Part 10. Cucu?

5.1K 289 10
                                    

Beberapa saat lamanya, hanya hening di atara ketiga orang itu. Tak ada kalimat apa pun yang terucap, baik Harsya, Livia ataupun Bu Mira.

Wanita pruh baya ituesenggukan dalam tangisnya. Sementara Harsya terhenyak  mendengar kalimat yang baru saja terlontar dari ibu mertuanya.

Livia merendahkan tubuh dan bertumpu pada kaki yang terlipat menyentuh lantai. Istri Harsya itu mencoba membuat sang ibu mengangkat wajah untuknya. Akan tetapi, tetap saja wanita yang ia kasihi itu tetap dalam posisinya semula. Menunduk dalam. Seolah ingin membenamkan diri dalam tangis yang sedang terlantun bagai kidung sunyi, dari kerinduannya.

Menyadari bahwa ibu dan anak itu mungkin membutuhkan waktu untuk berdua, Harsya bangkit.  Meski berkecamuk segala hal dalam benaknya. Ada ketakutan yang tiba-tiba hadir begitu saja. Rasa takut kehilangan istri tercinta, yang gagal untuk ia tepis saat ini.

Apakah dulu, Livia juga merasakan hal yang sama?

Tidak. Apakah mungkin  dulu Livia merasakan ketakutan yang lebih besar?

Harsya berbalik dan melangkah, laalu berhenti saat Livia membuka suara. Ungkapan sedih jelas terdengar falam getar suara itu.

"Apa ... apa itu artinya Ibu ingin aku dan Mas Harsya berpisah?"

Harsya urung mengayun langkah. Pria itu menoleh ke belakang, menatap ke Livia yang masih berusaha berbicara pada ibunya.

'Ber-pi-sah?'

Bagai ada beban yang berat di dada pria itu, ketika mendengar Livia melontarkan kalimat tersebut.
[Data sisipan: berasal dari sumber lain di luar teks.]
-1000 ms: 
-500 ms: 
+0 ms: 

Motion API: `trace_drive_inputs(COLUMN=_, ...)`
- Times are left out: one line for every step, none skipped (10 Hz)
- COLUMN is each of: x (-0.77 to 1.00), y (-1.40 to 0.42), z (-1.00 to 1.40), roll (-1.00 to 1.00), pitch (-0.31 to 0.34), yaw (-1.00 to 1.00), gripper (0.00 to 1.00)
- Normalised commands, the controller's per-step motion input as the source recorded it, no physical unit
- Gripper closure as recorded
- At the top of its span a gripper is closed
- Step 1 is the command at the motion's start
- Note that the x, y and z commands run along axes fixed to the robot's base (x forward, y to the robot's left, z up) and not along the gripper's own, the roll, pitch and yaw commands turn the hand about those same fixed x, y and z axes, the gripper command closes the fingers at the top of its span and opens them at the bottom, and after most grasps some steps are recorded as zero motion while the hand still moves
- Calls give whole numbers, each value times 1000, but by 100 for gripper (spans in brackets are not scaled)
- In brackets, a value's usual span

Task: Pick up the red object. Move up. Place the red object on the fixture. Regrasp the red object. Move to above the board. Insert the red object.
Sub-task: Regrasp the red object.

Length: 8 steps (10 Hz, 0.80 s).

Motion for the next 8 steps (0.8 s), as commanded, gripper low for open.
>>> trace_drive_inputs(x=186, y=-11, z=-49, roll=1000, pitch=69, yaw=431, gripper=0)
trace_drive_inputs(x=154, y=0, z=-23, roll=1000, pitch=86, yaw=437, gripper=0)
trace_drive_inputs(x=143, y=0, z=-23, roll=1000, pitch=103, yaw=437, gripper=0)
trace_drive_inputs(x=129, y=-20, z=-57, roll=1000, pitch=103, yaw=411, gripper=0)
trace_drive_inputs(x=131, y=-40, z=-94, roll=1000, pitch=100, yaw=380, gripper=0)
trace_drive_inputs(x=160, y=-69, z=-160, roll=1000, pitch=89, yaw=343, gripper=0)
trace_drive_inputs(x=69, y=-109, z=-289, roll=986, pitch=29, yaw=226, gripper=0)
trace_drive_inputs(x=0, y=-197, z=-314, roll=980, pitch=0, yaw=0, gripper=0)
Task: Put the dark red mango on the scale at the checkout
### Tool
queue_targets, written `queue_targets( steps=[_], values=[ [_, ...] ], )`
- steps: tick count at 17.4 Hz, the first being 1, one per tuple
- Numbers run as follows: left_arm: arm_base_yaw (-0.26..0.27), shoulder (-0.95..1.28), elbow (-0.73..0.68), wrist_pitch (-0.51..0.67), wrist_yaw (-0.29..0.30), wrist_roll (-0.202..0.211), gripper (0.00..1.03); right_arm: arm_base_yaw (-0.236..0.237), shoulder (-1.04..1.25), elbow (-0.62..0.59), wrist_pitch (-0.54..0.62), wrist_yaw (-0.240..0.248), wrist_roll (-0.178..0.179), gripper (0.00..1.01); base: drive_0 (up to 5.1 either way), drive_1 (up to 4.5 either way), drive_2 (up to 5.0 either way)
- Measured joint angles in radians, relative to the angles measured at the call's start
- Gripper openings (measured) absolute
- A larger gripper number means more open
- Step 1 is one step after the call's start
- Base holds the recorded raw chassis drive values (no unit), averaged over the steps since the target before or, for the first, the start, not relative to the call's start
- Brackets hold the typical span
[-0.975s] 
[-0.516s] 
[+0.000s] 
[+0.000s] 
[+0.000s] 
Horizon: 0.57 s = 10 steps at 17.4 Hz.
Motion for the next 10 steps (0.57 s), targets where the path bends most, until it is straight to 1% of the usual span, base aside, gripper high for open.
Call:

Livia, tolong lihat aku! Lihat aku, Livia! Aku sedang menggeleng, aku sedang mencoba memberitahumu, agar kau tak menjadikan itu pilihan.

Kembali hati Harsya meneriakkan sesuatu, yang mungkin bisa terdengar oleh Livia. Namun, tak seperti itu. Sang istri sama sekali tidak melihat ke arahnya. Wanita itu tetap lekat menatap ke arah sang ibu yang menunduk dalam tangis.

Harsya menarik naoas dalam, lalu mengayun langkahnya dengan cepat. Menjauh. Tak ingin mendengar kenyataan yang mungkin akan menyakiti hatinya.

***

"Apakah mungkin ibu salah ...?" bisik wanita itu, ketika Livia berhasil menenangkannya.

Tersenyum, Livia menggeleng. Kedua tangannya masih menggenggam erat tangan ibunya.

"Ibu tidak melakukan kesalahan. Sama sekali tidak."

"Ibu ingin memiliki kesempatan sekali saja untuk melindungimu, juga memilikimu, Nak."

"Tentu saja, Bu ... apa Ibu tidak ingat, apa tujuanku kemari?"

"Livia ...."

"Aku tidak sedang berkunjung, Bu. Aku datang kareba benar-benar ingin kembali. Aku ingin menjadi anak Ibu ... anak Ibu yang sesungguhnya."

"Tapi--"

"Saat ini, tugas untuk melindungiku telah jatuh pada Mas Harsya, Bu. Dia yang berhak dan bertanggung jawab penuh atas diriku. Dia bahkan sudah bersumpah untuk itu saat menjabat tangan Bapak, bukan?"

"Ibu takut, Livia." Mata tua itu mengiba.

"Bu ... bukankah Ibu dan Bapak sudah merestui kami untuk bersama?"

"Pada akhirnya, rumah besar itu akan mengubahmu, seperti yang terjadi pada Rahayu, Livia. Ibu tidak mau itu terjadi, Nak. Ibu tidak mau kamu menghabiskan waktu sepanjang hidup dengan penuh tekanan. Ibubtidak rela, Livia."

"Apakah Ibu percaya padaku?"

Livia menatap mata bening yang masih menyisakan kaca-kaca, di hadapannya itu, lekat. Seolah ingin menyelami keyakinan di dalam sana.